I am trying to understand worst case time complexity of quick-sort for various pivots. Here is what I came across:

1. When array is already sorted in either ascending order or descending order and we select either leftmost or rightmost element as pivot, then it results in worst case $O(n^2)$ time complexity.

2. When array is not already sorted and we select random element as pivot, then it gives worst case "expected" time complexity as $O(n \log n)$. But worst case time complexity is still $O(n^2)$. ^[1]

3. When we select median of ^[2] first, last and middle element as pivot, then it results in worst case time complexity of $O(n \log n)$ ^[1]

I have following doubts

D1. Link [2] says, if all elements in array are same then both random pivot and median pivot will lead to $O(n^2)$ time complexity. However link [1] says median pivot yields $O(n \log n)$ worst case time complexity. What is correct?

D2. How median of first, last and middle element can be median of all elements?

D3. What we do when random pivot is $i$th element? Do we always have to swap it with either leftmost or rightmost element before partitioning? Or is there any algorithm which does not require such swap?

Answer 1

There is no one QuickSort. There is one original, which we only care about for historical reasons, and many variations, all different.

In the case of n identical items, different implementations will run in O(n log n) or O (n^2). Since this is a practical case, the latter kind of algorithm should be avoided.

Your point (3) is wrong. Worst case for n different items is always O(n^2). In case (2) it doesn’t matter if the array is already sorted.

Taking a random element as the median makes sure that an opponent cannot create an array that takes n^2 steps to sort. Median of three random elements will usually partition the array better and therefore will be faster.

But apart from the case of taking the first or last element with a sorted array, and problems with all or many identical items, bad behaviour won’t happen unless you have an attacker that can create the data to be sorted, or with extraordinarily bad luck.

Answer 2

The usual rule here is only one question per post.

Link [2] doesn't say that random pivot and median pivot lead to $O(n^2)$ time complexity.

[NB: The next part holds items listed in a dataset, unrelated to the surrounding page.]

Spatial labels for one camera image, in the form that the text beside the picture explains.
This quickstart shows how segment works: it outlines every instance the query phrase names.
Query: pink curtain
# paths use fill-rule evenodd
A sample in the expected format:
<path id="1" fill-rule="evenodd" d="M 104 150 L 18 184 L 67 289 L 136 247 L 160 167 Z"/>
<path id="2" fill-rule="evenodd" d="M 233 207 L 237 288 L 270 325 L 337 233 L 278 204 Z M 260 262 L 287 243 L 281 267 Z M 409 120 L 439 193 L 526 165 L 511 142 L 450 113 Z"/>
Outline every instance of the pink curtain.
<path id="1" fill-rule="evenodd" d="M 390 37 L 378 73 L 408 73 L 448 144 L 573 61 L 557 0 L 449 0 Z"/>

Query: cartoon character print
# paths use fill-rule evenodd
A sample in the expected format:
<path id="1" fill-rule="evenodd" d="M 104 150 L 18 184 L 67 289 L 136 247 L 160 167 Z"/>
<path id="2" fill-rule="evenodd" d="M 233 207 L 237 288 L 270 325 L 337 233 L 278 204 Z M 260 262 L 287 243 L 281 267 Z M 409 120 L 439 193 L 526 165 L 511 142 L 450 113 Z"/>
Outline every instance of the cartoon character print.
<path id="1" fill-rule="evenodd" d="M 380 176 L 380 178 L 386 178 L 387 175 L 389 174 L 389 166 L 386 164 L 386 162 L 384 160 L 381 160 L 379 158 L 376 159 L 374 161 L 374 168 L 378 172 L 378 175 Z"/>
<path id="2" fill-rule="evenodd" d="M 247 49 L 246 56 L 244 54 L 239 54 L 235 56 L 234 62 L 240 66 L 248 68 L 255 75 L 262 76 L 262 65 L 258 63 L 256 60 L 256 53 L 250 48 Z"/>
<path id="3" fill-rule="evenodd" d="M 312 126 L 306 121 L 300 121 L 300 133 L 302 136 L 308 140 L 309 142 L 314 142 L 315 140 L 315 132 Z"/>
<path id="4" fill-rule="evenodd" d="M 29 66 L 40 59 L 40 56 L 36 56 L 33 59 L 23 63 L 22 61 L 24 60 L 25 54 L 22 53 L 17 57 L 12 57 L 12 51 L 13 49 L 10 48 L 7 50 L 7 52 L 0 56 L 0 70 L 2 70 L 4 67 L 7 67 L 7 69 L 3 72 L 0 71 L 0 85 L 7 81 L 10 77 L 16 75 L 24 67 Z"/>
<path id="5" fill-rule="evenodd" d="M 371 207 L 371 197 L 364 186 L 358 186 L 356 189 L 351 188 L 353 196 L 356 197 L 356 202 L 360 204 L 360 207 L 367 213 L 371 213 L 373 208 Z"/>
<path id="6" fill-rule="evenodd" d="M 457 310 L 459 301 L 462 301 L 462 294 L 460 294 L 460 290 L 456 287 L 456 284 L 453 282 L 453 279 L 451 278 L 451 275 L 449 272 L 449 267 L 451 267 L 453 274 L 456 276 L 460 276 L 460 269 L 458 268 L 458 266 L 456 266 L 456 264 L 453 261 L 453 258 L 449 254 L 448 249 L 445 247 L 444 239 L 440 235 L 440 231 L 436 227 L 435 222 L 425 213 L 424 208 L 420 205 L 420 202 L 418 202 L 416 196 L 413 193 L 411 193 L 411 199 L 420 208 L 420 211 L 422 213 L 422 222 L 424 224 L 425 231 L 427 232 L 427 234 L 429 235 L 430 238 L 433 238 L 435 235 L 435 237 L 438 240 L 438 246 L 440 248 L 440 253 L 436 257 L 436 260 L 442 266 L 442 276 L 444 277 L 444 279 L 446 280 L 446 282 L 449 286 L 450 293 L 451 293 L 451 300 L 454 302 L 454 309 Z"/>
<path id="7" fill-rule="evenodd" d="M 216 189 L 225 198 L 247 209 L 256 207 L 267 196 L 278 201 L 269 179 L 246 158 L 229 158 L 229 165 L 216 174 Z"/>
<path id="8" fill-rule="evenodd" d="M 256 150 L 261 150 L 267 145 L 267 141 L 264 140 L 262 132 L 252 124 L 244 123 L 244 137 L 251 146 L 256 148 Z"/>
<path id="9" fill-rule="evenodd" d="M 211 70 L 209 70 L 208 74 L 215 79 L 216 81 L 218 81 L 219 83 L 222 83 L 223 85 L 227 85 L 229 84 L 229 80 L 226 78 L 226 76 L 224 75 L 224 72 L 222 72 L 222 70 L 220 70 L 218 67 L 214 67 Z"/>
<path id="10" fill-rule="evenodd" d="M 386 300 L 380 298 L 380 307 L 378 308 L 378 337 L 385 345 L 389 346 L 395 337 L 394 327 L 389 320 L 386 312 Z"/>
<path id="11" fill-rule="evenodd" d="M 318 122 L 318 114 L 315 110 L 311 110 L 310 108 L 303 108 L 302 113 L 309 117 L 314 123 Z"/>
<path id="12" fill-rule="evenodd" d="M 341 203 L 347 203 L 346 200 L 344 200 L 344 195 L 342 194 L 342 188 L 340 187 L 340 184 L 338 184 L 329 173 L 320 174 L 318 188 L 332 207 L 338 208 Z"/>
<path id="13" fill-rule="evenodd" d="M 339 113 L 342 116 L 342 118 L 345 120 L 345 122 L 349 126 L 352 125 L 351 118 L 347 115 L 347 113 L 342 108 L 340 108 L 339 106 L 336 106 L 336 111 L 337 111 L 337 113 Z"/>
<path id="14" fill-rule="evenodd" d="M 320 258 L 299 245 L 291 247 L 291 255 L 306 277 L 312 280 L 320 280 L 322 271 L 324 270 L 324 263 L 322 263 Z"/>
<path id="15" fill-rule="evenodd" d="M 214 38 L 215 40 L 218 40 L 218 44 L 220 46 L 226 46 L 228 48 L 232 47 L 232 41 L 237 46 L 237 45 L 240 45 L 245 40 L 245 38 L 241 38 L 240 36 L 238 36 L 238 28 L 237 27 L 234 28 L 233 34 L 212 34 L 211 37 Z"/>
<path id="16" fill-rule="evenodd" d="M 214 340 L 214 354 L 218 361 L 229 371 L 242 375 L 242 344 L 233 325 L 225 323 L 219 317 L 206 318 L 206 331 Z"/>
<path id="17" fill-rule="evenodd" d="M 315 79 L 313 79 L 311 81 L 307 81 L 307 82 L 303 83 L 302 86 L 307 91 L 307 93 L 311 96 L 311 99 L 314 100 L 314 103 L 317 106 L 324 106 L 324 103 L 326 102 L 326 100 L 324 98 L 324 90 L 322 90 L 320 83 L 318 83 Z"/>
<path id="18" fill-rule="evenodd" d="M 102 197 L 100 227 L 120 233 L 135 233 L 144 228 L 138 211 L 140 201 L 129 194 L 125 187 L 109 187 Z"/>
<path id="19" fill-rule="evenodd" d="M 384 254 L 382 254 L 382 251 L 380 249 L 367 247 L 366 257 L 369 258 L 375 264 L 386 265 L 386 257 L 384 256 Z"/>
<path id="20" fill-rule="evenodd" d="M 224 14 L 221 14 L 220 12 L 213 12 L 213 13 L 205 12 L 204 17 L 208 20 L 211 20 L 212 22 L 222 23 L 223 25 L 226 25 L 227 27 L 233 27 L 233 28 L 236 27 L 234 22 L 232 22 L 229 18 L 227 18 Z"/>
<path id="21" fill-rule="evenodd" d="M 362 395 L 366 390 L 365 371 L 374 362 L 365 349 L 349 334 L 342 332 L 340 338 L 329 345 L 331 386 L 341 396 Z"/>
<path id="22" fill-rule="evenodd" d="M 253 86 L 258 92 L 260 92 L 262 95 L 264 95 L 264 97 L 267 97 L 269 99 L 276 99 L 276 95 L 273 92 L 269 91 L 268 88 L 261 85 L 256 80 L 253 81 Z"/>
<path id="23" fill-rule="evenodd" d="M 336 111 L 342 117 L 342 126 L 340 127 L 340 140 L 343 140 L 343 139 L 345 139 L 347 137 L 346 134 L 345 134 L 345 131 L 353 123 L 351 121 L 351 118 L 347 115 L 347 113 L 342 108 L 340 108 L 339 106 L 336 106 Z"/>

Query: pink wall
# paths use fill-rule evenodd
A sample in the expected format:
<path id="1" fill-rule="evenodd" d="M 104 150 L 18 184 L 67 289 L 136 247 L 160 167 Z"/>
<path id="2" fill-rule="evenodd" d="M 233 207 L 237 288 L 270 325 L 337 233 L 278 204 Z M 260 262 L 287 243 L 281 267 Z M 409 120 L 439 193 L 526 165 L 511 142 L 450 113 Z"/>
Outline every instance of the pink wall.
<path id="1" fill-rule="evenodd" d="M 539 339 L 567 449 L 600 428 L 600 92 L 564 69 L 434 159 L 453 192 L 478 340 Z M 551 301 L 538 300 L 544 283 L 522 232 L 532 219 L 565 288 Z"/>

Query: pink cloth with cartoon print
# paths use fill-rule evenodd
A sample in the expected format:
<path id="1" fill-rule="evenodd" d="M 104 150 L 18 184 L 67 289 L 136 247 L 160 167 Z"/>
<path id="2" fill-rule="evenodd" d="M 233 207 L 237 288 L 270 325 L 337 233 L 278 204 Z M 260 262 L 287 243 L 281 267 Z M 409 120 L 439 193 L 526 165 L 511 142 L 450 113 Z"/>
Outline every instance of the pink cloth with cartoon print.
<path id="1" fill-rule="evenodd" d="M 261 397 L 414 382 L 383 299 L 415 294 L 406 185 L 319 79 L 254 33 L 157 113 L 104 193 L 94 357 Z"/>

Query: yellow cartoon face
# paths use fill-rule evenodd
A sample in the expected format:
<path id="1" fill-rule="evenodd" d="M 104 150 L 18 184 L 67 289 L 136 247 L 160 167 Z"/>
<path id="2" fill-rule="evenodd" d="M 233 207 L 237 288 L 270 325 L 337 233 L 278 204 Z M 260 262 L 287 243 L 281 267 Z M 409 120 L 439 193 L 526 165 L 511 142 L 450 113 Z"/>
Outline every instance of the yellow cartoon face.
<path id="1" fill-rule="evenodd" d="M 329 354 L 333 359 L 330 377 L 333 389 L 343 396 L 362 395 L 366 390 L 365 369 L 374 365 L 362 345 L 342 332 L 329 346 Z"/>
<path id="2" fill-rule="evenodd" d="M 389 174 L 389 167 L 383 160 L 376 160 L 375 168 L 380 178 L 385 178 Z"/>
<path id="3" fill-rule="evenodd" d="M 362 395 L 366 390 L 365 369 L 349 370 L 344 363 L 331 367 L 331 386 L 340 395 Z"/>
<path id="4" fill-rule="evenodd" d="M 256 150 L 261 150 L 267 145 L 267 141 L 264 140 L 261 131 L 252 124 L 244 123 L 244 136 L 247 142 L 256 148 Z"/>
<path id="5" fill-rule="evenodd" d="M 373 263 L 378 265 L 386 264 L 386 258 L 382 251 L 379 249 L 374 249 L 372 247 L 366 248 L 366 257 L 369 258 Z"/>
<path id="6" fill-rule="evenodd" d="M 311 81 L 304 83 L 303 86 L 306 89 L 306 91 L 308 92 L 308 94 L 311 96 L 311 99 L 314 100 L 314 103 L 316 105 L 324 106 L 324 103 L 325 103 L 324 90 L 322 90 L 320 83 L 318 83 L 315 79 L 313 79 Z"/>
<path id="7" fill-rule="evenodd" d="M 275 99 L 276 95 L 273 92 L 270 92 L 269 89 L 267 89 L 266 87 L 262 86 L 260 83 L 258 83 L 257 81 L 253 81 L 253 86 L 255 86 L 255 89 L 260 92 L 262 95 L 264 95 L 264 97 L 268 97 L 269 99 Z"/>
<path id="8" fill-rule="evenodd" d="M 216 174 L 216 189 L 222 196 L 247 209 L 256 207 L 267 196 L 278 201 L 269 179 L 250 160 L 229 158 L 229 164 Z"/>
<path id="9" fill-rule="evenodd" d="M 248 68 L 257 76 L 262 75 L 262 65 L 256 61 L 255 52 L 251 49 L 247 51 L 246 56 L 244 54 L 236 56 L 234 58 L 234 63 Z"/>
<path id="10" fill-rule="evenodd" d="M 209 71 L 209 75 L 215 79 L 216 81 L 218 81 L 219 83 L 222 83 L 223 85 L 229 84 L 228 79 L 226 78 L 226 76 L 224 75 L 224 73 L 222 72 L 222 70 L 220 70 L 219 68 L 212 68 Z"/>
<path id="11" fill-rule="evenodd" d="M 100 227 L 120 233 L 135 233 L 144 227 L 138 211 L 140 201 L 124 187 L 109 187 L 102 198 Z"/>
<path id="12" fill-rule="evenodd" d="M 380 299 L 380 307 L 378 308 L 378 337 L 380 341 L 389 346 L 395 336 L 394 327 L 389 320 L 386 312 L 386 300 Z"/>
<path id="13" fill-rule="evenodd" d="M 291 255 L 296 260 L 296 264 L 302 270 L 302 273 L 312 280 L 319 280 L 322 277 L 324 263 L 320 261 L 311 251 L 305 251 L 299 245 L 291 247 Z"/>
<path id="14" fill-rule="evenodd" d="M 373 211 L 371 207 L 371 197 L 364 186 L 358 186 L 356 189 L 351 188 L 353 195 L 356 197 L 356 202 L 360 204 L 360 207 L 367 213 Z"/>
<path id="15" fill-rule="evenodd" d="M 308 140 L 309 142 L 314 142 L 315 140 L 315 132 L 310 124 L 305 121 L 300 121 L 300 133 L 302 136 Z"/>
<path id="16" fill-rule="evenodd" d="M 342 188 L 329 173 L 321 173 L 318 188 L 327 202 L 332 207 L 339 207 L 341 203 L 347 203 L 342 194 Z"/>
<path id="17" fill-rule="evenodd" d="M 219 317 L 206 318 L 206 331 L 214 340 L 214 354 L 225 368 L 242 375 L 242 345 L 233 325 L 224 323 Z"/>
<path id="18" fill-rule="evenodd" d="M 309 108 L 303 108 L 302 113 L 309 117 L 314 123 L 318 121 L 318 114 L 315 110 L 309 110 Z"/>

The median of first, middle, and last element is not the median of the whole array. Writing "median pivot" is probably a bad idea, unless you have carefully specified what that's a median of.

Link [1] says that taking the median of all elements leads to $O(n \log n)$ time complexity. That's different than taking the median of first, middle, and last. Also, it's rare for practical implementations to take the median of all elements, as that link already states.